Changing how we make electricity gets easier
if we need less of it.
Most of it now is wasted
and the technologies for saving it
keep improving faster than we're installing them.
So the unbought efficiency resource
keeps getting ever bigger and cheaper.
But as efficiency in buildings and industry
starts to grow faster than the economy,
Americans' electricity use could actually shrink,
even with the little extra use required
for the efficient electrified autos.
And we can do this just by reasonably accelerating existing trends.
Over the next 40 years, buildings,
which use three-quarters of the electricity,
can triple or quadruple their energy productivity,
saving 1.4 trillion dollars, net present value,
with a 33 percent internal rate return
or in English,
the savings are worth four times of what they cost.

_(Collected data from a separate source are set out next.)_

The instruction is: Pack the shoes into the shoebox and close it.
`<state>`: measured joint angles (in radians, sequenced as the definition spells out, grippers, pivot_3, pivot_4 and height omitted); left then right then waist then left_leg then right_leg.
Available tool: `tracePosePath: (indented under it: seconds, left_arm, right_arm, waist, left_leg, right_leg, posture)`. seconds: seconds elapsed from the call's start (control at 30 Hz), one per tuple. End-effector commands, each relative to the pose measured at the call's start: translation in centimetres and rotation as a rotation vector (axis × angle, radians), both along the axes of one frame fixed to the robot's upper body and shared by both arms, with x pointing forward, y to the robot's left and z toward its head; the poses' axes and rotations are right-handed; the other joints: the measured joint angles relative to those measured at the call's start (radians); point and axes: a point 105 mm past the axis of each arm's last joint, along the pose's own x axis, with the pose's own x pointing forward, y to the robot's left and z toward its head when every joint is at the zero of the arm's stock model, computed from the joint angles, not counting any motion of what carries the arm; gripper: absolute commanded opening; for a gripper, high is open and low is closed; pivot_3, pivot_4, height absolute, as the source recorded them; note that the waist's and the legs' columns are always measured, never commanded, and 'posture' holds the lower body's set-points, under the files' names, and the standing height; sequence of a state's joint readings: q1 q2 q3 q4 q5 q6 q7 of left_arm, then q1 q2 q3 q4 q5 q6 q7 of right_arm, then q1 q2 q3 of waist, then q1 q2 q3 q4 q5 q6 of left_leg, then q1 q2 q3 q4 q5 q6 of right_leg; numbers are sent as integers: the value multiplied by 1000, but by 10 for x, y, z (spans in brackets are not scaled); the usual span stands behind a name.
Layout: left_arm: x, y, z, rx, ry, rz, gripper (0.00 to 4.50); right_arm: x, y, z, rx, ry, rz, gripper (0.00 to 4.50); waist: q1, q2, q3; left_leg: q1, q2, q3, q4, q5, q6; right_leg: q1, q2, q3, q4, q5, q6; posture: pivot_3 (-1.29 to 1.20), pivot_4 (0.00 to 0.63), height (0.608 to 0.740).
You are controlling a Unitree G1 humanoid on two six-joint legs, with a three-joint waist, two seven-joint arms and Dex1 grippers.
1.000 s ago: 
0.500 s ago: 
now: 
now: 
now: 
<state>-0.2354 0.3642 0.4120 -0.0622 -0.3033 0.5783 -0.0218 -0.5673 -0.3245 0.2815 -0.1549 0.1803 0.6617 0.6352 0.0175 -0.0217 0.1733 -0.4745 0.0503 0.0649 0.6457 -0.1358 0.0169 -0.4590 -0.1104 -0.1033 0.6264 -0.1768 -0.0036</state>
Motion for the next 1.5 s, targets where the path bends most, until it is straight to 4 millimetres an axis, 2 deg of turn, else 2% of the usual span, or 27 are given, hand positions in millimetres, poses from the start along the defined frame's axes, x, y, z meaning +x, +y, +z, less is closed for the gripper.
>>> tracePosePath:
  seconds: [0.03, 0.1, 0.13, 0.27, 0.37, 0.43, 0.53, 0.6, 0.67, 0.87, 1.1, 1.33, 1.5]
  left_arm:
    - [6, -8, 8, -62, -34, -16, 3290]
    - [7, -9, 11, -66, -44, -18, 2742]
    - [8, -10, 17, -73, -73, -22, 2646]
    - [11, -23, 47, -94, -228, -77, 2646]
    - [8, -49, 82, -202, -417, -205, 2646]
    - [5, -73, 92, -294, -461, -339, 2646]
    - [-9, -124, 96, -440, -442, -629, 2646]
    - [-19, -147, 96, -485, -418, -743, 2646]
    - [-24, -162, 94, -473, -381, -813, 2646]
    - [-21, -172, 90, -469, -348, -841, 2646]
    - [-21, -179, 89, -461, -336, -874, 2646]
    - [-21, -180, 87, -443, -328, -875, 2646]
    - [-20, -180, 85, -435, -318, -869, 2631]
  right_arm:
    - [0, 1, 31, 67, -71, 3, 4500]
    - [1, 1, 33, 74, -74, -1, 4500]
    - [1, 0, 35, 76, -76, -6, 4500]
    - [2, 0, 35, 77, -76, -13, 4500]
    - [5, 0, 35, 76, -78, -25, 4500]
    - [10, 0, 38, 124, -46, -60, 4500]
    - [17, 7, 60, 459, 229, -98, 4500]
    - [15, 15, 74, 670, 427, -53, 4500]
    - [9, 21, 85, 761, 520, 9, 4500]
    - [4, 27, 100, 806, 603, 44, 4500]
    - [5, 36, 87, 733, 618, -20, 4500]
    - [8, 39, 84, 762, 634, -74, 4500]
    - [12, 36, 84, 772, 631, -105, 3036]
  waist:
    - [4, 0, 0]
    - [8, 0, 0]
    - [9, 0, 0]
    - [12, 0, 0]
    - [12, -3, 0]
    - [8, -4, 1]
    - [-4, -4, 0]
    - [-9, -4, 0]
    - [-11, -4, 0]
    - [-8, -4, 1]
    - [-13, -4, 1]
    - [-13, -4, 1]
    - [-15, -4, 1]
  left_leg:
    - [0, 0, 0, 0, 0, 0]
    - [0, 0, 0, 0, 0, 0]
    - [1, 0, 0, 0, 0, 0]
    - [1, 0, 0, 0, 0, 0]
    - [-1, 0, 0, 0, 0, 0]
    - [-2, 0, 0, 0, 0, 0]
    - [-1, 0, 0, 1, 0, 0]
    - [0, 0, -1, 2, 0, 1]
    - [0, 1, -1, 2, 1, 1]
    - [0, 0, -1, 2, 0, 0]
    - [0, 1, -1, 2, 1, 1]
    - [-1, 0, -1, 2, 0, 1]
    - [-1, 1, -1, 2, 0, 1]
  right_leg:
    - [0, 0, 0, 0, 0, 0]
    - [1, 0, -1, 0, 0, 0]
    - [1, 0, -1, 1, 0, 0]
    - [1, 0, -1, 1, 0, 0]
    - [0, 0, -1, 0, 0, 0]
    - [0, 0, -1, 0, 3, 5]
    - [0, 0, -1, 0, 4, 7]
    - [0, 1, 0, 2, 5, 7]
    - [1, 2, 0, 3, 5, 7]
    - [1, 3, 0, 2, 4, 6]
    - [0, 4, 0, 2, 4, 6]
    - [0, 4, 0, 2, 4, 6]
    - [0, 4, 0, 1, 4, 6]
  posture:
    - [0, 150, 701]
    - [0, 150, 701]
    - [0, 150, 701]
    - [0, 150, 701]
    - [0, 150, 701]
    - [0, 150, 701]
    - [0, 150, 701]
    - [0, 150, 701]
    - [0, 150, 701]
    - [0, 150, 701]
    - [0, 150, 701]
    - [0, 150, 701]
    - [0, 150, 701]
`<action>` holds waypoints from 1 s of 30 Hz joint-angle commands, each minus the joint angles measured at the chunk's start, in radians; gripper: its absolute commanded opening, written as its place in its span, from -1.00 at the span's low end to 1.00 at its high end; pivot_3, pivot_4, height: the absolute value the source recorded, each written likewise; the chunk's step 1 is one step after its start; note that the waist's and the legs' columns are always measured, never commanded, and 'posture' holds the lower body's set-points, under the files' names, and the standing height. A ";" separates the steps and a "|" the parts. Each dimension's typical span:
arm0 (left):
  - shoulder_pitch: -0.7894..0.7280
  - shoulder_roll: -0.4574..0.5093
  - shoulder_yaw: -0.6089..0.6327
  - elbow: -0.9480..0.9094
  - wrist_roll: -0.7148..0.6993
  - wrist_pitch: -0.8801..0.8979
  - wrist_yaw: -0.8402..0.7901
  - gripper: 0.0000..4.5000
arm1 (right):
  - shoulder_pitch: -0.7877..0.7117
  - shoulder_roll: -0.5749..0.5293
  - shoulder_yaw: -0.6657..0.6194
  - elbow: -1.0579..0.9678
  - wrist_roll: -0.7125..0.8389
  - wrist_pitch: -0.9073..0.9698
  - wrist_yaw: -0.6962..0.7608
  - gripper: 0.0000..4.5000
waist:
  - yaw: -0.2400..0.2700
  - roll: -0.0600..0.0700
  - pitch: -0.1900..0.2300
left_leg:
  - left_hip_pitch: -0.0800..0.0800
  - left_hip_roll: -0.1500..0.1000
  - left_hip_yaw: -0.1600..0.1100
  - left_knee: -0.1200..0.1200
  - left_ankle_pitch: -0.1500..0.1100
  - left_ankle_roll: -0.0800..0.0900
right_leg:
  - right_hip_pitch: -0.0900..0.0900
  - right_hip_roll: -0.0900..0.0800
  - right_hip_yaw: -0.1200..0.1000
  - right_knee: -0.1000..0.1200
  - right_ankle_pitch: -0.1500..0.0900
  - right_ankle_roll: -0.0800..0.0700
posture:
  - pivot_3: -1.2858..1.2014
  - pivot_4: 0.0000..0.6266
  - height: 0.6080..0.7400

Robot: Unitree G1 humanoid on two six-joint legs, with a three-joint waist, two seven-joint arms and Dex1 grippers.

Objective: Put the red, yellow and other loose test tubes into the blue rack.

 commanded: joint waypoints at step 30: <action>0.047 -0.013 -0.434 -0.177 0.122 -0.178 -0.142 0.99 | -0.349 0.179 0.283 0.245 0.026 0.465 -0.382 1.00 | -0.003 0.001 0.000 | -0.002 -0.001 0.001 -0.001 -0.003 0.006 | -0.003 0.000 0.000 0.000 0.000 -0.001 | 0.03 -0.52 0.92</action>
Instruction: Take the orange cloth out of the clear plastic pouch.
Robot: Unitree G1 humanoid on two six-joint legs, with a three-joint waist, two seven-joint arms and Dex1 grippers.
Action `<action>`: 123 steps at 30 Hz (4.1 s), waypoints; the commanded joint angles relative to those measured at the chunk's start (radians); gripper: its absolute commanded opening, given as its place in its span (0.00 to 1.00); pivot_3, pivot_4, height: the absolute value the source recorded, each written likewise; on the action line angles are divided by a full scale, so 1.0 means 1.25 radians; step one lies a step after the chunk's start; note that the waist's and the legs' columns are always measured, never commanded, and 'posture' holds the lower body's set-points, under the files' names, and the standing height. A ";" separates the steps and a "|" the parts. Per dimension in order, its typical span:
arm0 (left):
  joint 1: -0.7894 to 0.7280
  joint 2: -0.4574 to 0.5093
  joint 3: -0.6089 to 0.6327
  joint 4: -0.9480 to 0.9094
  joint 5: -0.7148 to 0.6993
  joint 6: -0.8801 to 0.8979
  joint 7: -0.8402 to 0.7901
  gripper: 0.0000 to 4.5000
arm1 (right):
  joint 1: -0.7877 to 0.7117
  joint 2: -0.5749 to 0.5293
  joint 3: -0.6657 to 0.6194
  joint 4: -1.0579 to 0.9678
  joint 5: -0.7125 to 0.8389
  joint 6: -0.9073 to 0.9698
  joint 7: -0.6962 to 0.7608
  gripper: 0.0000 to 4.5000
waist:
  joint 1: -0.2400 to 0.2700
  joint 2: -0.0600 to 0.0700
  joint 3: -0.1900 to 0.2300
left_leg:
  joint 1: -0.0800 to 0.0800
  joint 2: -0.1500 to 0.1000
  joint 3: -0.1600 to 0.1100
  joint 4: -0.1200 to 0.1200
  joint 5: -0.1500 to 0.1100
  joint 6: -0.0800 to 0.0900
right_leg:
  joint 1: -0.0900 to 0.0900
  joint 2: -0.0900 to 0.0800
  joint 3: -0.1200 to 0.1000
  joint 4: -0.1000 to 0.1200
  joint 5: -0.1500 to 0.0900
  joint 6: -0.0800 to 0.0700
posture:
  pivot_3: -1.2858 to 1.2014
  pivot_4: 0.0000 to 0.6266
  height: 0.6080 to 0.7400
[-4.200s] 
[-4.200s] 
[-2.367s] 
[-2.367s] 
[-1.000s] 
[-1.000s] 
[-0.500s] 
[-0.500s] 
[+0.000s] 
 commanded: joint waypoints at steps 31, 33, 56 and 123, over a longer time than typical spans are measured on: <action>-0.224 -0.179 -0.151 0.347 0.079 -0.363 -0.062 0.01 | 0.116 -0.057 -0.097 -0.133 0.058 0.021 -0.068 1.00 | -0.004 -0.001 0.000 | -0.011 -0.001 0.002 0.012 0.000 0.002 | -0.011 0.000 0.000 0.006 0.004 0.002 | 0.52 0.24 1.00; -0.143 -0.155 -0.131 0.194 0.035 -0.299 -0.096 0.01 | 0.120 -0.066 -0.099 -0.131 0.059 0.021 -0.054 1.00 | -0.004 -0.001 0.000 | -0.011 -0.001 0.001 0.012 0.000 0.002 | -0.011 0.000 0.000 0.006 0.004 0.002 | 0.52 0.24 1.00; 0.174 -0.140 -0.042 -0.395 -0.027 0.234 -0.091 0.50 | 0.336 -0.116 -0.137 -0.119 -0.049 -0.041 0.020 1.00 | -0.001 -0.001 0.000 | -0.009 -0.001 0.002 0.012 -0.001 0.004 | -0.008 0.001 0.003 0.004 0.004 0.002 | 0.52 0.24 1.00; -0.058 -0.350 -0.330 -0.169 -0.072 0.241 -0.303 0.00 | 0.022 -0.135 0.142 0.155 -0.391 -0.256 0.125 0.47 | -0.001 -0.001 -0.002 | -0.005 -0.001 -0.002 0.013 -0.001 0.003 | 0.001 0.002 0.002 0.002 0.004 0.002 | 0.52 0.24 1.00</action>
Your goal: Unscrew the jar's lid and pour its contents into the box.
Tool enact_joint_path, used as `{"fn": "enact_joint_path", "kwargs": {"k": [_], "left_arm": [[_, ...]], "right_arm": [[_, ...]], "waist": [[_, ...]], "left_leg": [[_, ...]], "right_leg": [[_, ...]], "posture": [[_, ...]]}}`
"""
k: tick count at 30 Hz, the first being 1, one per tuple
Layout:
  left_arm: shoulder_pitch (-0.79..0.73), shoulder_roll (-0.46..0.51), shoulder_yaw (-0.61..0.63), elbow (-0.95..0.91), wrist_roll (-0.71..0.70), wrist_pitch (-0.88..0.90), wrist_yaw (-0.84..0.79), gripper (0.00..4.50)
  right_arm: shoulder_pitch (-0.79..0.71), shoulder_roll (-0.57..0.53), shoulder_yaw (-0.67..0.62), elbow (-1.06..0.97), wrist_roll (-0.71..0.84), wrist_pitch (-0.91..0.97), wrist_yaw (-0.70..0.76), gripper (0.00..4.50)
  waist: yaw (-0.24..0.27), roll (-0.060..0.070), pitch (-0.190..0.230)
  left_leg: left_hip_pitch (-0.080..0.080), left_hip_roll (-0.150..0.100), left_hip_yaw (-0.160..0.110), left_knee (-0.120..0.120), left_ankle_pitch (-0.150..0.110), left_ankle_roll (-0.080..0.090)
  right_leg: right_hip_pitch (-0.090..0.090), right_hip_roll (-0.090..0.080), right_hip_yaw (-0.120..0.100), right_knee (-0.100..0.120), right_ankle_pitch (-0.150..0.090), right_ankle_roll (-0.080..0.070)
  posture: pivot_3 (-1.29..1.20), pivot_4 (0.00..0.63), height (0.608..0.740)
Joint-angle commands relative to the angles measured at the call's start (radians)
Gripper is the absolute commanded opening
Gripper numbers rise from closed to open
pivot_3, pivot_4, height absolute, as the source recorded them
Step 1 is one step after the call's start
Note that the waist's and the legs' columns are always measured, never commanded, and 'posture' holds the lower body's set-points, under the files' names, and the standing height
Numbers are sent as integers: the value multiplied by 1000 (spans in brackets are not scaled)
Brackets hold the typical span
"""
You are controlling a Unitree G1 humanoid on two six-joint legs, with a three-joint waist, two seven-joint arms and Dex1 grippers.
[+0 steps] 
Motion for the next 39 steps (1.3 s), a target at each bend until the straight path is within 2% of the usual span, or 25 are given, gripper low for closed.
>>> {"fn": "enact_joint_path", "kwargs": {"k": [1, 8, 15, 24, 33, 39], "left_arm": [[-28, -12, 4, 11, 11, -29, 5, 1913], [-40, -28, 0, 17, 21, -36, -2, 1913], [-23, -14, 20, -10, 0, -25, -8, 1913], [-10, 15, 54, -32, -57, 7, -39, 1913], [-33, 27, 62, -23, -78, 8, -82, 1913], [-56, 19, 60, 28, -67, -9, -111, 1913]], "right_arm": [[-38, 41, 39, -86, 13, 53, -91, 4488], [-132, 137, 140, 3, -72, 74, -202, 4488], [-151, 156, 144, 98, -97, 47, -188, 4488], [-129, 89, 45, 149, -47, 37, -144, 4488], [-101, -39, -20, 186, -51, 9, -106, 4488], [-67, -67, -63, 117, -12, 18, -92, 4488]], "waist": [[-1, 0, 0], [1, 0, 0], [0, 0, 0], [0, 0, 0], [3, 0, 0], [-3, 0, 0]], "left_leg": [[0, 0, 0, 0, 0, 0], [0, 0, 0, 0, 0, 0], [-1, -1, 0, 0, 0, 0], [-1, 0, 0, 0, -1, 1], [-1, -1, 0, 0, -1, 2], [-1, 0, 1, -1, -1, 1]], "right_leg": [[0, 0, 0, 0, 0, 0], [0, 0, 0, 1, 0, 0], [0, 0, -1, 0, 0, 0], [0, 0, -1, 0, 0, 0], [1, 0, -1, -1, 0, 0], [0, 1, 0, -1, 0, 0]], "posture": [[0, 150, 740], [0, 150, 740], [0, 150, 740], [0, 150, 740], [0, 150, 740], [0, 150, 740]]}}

And industry can accelerate too,
doubling its energy productivity
with a 21 percent internal rate of return.
The key is a disruptive innovation
that we call integrative design
that often makes very big energy savings
cost less than small or no savings.
That is, it can give you expanding returns,
not diminishing returns.
That is how our 2010 retrofit
is saving over two-fifths of the energy in the Empire State Building --
remanufacturing those six and a half thousand windows on site
into super windows that pass light, but reflect heat.
plus better lights and office equipment and such
cut the maximum cooling load by a third.
And then renovating smaller chillers instead of adding bigger ones
saved 17 million dollars --
a capital cost which helped pay for the other improvements
and reduce the payback to just three years.
Integrative design can also increase
energy savings in industry.
Dow's billion-dollar efficiency investment
has already returned nine billion dollars.
But industry as a whole has another half-trillion dollars
of energy still to save.
For example, three-fifths of the world's electricity runs motors.
Half of that runs pumps and fans.
And those can all be made more efficient,
and the motors that turn them
can have their system efficiency roughly doubled
by integrating 35 improvements, paying back in about a year.
But first we ought to be capturing bigger, cheaper savings
that are normally ignored and that are not in the textbooks.
For example, pumps, the biggest use of motors,
move liquid through pipes.
But a standard industrial pumping loop
was redesigned to use at least 86 percent less energy,
not by getting better pumps,
but just by replacing long, thin, crooked pipes
with fat, short, straight pipes.
This is not about new technology,
it's just rearranging our metal furniture.
Of course, it also shrinks the pumping equipment
and its capital costs.
So what do such savings mean
for the electricity that is three-fifths used in motors?
Well, from the coal burned at the power plant
through all these compounding losses,
only a tenth of the fuel energy
actually ends up coming out the pipe as flow.
But now let's turn those compounding losses around backwards,
and every unit of flow or friction that we save in the pipe
saves 10 units of fuel cost, pollution
and what Hunter Lovins calls "global weirding"
back at the power plant.
And of course, as you go back upstream,
the components get smaller and therefore cheaper.
Our team has lately found such snowballing energy savings
in more than 30 billion dollars-worth of industrial redisigns --
everything from data centers and chip fabs
to mines and refineries.
Typically are retrofit designs
save about 30 to 60 percent of the energy
and pay back in a few years,
while the new facility designs save 40 to 95-odd percent
with generally lower capital cost.
Now needing less electricity
would ease and speed
the shift to new sources of electricity, chiefly renewables.
China leads their explosive growth and their plummeting cost.
In fact, these solar powered module costs
have just fallen off the bottom of the chart.
And Germany now has more solar workers
than America has steel workers.
Already in about 20 states
private installers will come
put those cheap solar cells on your roof with no money down
and beat your utility bill.
Such unregulated products
could ultimately add up to a virtual utility
that bypasses your electric company
just as your cellphone bypassed your wireline phone company.